Generated by GPT-5-mini| Collection of Materia Medica | |
|---|---|
| Name | Bencao Gangmu |
| Title orig | 本草綱目 |
| Author | Li Shizhen |
| Country | Ming dynasty China |
| Language | Classical Chinese |
| Pub date | 1596 |
| Genre | Medical compendium |
Collection of Materia Medica is the English title commonly applied to the Ming dynasty compendium Bencao Gangmu by Li Shizhen. The work synthesized herbal, mineral, and zoological knowledge gathered across sources such as the Han dynasty classics, the Tang dynasty pharmacopoeias, the Song dynasty materia medica, and records circulating in the Ming dynasty. It influenced later practitioners in Qing dynasty China, shaped exchanges with medical scholars in Japan, Korea, and the Ryukyu Kingdom, and entered European collections via intermediaries like the Jesuits in China and the Dutch East India Company.
The compendium organized thousands of entries on drugs and substances drawn from traditions traced to figures like Shennong, transmitted through texts such as the Huangdi Neijing, the Divine Farmer's Classic of Materia Medica, and commentaries by Zhang Zhongjing. Li Shizhen systematized knowledge referenced by scholars including Sun Simiao, Zhu Xi, Chen Cangqi, Zhang Jiebin, and contributors from the Song dynasty imperial medical academies. The book’s structure reflects bureaucratic and scholarly networks linking the Imperial University (Guozijian), provincial medical offices, and private physicians such as Wang Shuhe and He Zong.
Li Shizhen compiled the work during a period shaped by events like the Japanese invasions of Korea (1592–1598), shifting trade patterns involving the Silk Road, and maritime contacts exemplified by the Portuguese Empire in Asia. He drew on local materia medica records from provinces such as Hubei, Shaanxi, and Guangdong, and catalogued earlier authorities including Li Yanshou, Tao Hongjing, and Chen Ziming. The project was influenced by intellectual movements tied to figures like Wang Yangming and administrative reforms under officials like Zhang Juzheng, all of which affected scholarly circulation and printing technologies such as those developed in Jingdezhen kilns and Nanjing publishing centers.
The compendium arranges entries into sections and categories that trace precedents in compilations by Zhang Zhongjing and encyclopedic works like the Taiping Yulan. Li incorporated anecdotes and case reports from practitioners including Li Gao, Gao Lian, and household physicians to families like the Qing imperial family. The text describes herbs, minerals, animals, preparations, and recipes referencing locations such as Mount Tai, Yangtze River, and Lake Dongting, and materials sourced from regions including Southeast Asia, Central Asia, and Tibet. Cross-references cite pharmacologists and naturalists like Zhou Bangyan, travelers such as Marco Polo, and botanical scholars whose names appear in regional gazetteers compiled under magistrates like Bao Chao.
The compendium influenced clinical practice among physicians trained in institutions such as the Imperial Medical Bureau and private clinics operated by lineages like the Li family of Hangzhou; it shaped materia medica used in formulations taught at academies like Yuelu Academy and applied in public health episodes responding to epidemics noted in chronicles by Zhang Zhuang and provincial reports to officials such as Xu Guangqi. European physicians and naturalists—among them Johann Adam Schall von Bell, Matteo Ricci, and later collectors in the British Museum and Vatican Library—consulted the work, which affected botanical and pharmacological studies in institutions like the Royal Society and universities including Leiden University and University of Vienna.

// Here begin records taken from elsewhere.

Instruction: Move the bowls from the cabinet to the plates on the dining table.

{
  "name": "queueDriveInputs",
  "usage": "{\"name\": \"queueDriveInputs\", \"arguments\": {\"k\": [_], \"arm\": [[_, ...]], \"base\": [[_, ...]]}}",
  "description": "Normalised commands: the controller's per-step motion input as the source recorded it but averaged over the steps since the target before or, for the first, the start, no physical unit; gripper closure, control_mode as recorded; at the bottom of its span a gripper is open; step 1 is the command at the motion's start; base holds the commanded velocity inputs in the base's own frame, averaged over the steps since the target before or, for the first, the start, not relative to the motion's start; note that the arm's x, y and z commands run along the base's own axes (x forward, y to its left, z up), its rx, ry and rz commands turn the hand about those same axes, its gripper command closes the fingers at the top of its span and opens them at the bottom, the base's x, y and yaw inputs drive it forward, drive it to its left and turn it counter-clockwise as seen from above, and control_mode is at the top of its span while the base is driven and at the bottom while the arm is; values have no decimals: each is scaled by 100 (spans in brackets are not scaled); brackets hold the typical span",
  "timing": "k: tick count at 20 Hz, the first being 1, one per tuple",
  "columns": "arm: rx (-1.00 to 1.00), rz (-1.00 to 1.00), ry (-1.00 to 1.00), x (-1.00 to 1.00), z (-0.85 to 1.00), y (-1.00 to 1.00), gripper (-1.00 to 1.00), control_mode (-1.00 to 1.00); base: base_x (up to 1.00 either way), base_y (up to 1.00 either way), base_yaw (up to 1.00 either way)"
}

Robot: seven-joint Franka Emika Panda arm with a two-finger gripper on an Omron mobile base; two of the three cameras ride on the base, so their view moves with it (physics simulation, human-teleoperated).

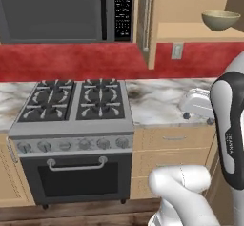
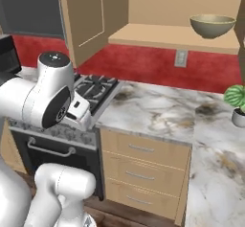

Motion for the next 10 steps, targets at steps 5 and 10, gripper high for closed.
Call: {"name": "queueDriveInputs", "arguments": {"k": [5, 10], "arm": [[0, 0, 0, 0, 0, 0, -100, 100], [0, 0, 0, 0, 0, 0, -100, 100]], "base": [[95, -43, 0], [71, -88, 0]]}}
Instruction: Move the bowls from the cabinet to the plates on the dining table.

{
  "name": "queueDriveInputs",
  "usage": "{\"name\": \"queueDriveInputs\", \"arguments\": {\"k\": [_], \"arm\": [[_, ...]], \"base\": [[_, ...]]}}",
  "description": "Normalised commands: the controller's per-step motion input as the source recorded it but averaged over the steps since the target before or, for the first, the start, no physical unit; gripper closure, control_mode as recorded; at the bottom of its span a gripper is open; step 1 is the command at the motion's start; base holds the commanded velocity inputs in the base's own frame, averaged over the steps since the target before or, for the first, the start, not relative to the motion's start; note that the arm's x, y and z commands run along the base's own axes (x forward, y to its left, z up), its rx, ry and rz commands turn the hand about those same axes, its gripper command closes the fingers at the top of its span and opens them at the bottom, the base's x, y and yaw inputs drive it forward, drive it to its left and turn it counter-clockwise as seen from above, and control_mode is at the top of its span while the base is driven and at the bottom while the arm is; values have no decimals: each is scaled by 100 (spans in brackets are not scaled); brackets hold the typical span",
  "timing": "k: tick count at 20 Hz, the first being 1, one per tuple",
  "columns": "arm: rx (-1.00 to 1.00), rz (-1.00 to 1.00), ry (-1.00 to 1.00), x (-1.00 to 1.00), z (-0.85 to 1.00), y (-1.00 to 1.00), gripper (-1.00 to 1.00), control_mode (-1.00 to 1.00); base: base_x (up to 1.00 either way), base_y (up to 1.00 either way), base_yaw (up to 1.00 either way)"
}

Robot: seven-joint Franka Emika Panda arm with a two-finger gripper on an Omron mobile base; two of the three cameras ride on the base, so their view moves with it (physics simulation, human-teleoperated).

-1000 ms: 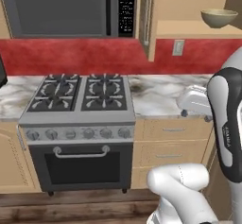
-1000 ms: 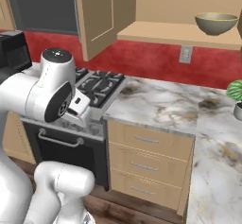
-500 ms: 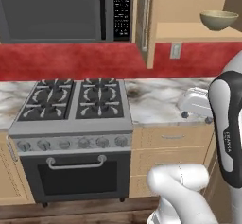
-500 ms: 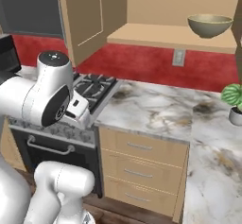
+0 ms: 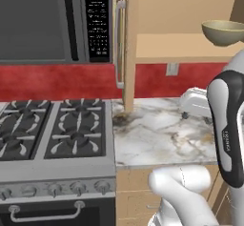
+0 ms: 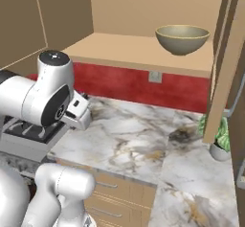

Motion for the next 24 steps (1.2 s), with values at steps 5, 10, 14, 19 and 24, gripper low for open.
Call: {"name": "queueDriveInputs", "arguments": {"k": [5, 10, 14, 19, 24], "arm": [[0, 0, 0, 0, 0, 0, -100, 100], [0, 0, 0, 0, 0, 0, -100, 100], [0, 0, 0, 0, 0, 0, -100, 100], [0, 0, 0, 0, 0, 0, -100, 100], [0, 0, 0, 0, 0, 0, -100, 100]], "base": [[31, -51, 0], [0, 0, 0], [0, 0, 0], [0, 0, 0], [0, 0, 0]]}}
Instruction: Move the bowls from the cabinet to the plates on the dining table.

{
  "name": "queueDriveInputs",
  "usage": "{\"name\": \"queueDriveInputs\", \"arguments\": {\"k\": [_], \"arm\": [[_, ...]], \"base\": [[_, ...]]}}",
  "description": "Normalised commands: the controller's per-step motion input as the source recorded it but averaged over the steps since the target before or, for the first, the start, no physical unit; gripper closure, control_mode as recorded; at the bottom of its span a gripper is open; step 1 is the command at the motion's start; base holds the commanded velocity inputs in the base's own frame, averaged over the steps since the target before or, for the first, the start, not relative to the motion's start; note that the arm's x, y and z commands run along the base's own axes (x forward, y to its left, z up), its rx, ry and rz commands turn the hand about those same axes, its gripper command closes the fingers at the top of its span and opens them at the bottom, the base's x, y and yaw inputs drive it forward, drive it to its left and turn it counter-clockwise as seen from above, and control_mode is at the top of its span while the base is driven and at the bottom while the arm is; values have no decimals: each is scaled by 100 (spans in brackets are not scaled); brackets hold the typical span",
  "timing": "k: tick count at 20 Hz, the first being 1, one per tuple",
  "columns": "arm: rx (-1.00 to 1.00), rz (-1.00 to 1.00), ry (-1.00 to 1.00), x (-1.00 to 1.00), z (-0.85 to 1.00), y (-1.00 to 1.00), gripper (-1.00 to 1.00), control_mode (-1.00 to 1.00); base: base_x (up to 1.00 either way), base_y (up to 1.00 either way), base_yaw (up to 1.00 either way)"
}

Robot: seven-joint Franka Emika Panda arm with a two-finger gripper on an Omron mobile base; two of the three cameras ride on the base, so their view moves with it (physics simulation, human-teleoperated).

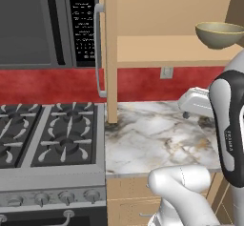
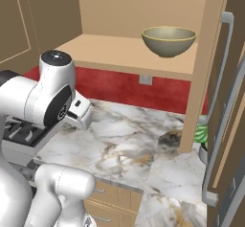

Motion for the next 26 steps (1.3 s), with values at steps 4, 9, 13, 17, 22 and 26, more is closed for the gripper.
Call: {"name": "queueDriveInputs", "arguments": {"k": [4, 9, 13, 17, 22, 26], "arm": [[0, 0, 0, 0, 0, 0, -100, 100], [0, 0, 0, 0, 0, -16, -100, -100], [0, -5, 0, 0, 0, -49, -100, -100], [0, -14, 0, 3, 0, -21, -100, -100], [0, -14, 0, 0, 0, -1, -100, -100], [0, -18, 0, -12, 0, -11, -100, -100]], "base": [[0, 0, 0], [0, 0, 0], [0, 0, 0], [0, 0, 0], [0, 0, 0], [0, 0, 0]]}}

Printed editions circulated in Beijing, Nanjing, and Suzhou presses; woodblock and movable type editions survived in collections associated with libraries such as the National Library of China, the Bibliothèque nationale de France, and the British Library. Early European translations and excerpts were mediated by figures like Gottfried Wilhelm Leibniz’s correspondents and Jesuit scholars including Ferdinand Verbiest; later critical editions were produced in projects involving scholars from Peking University, Kyoto University, and the Academia Sinica. Manuscripts and annotated copies preserved in repositories such as the Shanghai Library and private collections of families like the Song clan of Fuzhou demonstrate variant readings and marginalia by commentators including Zhu Zhenheng.
Scholars debated the work’s empirical reliability in exchanges involving critics like Wang Qingren and later reformers such as Li Shizhen’s opponents cited in Qing-era polemics; controversies concerned materia misidentification, pharmacovigilance, and ethical sourcing of animal products impacting species such as tigers from Siberia and rhinoceros from Southeast Asia. Missionary naturalists and colonial collectors, including agents of the East India Company and travelers like Joseph Banks, sometimes misinterpreted classifications, prompting debates at learned societies such as the Linnaean Society. Modern historians at institutions including Harvard University, Princeton University, and Peking University continue assessing its legacy in light of comparative studies by specialists like Joseph Needham and scholars involved in conservation policy dialogues with organizations such as the IUCN.